What´s the difference between the way people lived in the Middle Ages and the way people live nowadays?

You have read some texts about the Middle Ages: Feudalism, Life in the Middle Ages & Medieval towns in Britain. Now you have here some more activities to help you to learn more about this period. You will have to:

- Classify the main vocabulary and create a table, a mind map… so that it helps you later to write and talk about the Middle Ages (words related to people, verbs, adjectives, other key words, …)

- Compare the life in the Middle Ages with the life today. You can talk about different topics: food, clothes, homes, … (http://eldstrategies.com/functions1.html)


- Describe pictures about the Middle Ages: You should describe all you see in the picture and add some information about what you have learnt in relation to this period in history.

ACTIVITIES:

1. Middle Ages: Daily life & Quiz:

Read the information and complete the quiz. Write down the questions with the correct answer.

2. Middle Ages: Feudal system & Quiz:

Read the information and complete the quiz. Write down the questions with the correct answer.

3. Cities game-quiz: First, click on the picture and match. Then, do the audio quiz, write the complete sentences and underline the words filling the blank.

4. Medieval towns: Play hangman and guess the hidden words; then write the complete sentences and underline the hidden words.

5. A day in brother Peter´s life

Two pages from the Canterbury Tales by Geoffrey Chaucer. After centuries of French-language dominance in England, Chaucer's decision to write in English (Middle English) shows a renewed interest in English at the end of the fourteenth century.

Here you have two scenes related to the Middle Ages and related to the book you are going to read. What can you see in the pictures? Who are these people? Where are they going? Why?

Introduction to the work and his author

Now look at the lines below. They belong to the original work (you are going to read an adapted version). What do you notice?

“A knight ther was, and that a worthy man,

That fro the tyme he first bigan

To ryden out, he loved chivalrye,

Trouth and honour, fredom and curteisye.”

Do those lines look a little strange to you? They should do – they were written almost six hundred years ago.

Their author was a man called Geoffrey Chaucer, a writer who rivals Shakespeare for the title of England’s greatest poet. Although the English is a little difficult, and the words sometimes have different meanings to their modern ones, one becomes used to them.

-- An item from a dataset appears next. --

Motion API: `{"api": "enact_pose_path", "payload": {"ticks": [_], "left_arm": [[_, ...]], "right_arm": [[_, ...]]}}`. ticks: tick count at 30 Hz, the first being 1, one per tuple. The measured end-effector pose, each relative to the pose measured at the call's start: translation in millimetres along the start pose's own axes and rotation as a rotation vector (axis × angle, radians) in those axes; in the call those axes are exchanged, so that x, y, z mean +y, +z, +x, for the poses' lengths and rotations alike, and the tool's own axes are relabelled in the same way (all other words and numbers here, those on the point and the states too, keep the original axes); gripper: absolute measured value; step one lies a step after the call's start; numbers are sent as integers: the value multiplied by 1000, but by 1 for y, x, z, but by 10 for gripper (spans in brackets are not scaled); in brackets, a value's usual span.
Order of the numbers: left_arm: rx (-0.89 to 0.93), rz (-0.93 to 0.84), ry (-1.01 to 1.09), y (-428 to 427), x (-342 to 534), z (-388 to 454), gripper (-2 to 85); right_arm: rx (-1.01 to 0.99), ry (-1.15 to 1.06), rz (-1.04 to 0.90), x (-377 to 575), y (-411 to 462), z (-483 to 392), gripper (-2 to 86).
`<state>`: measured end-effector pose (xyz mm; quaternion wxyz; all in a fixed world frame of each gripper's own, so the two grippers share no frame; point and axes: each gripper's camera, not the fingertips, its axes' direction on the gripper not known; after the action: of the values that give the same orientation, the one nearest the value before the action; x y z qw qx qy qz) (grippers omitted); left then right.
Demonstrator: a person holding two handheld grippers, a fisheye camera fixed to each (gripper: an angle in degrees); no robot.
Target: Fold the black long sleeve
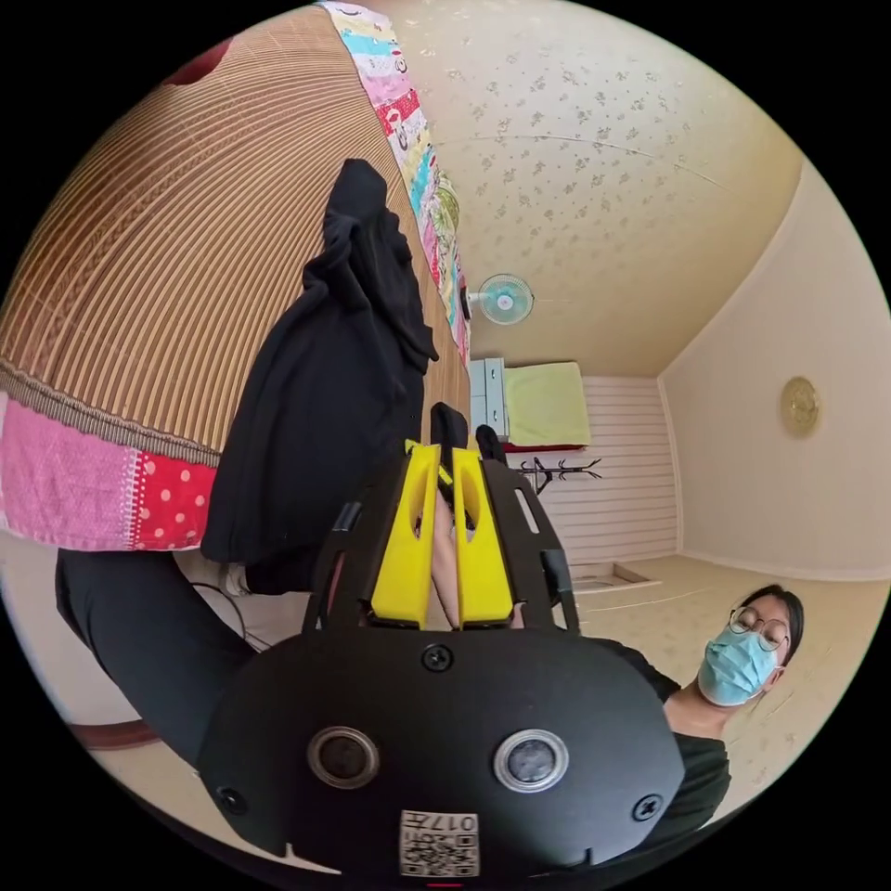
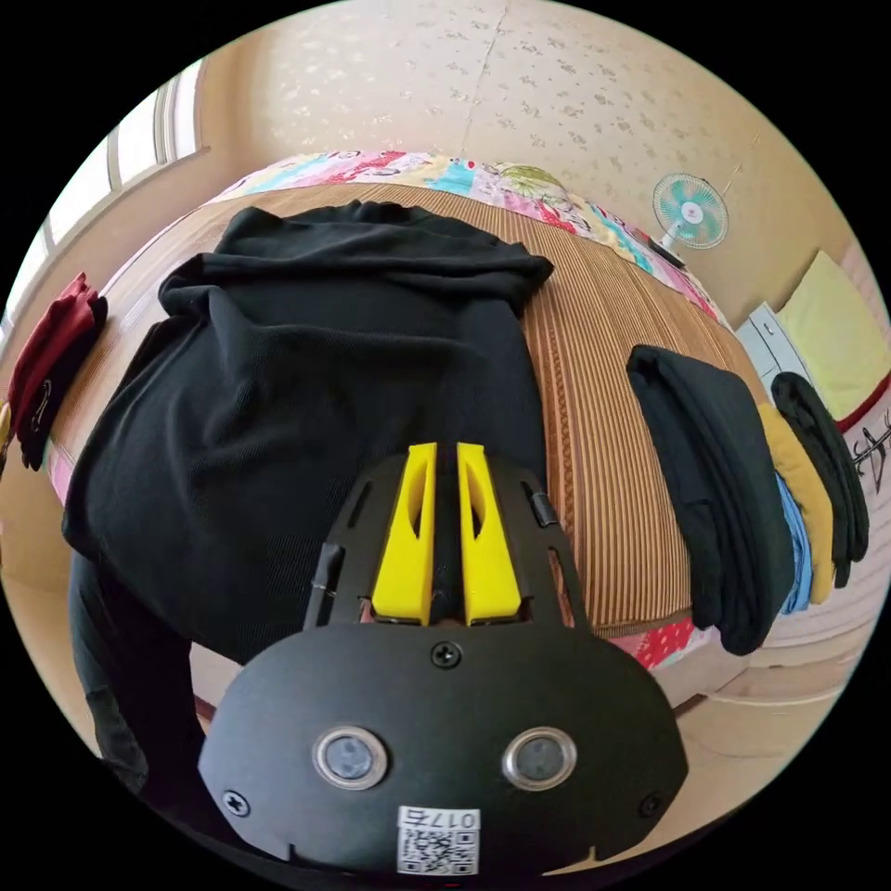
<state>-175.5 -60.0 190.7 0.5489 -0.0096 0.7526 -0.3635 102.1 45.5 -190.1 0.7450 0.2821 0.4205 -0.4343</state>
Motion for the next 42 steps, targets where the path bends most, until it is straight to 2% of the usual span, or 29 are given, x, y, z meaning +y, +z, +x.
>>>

Chaucer’s most famous work is The Canterbury Tales, in which 29 people gather at a London inn to make a pilgrimage to Canterbury. The host of the inn promises a free meal to the person who tells the best story on the way.

Among the company are a knight, a squire, a prioress, a clerk, all of whom compete with each other to tell the best story.


Now, you should be able to answer these questions

  • What are The Canterbury Tales?

  • Who wrote The Canterbury Tales? What do you know about him?

  • Why are The Canterbury Tales important?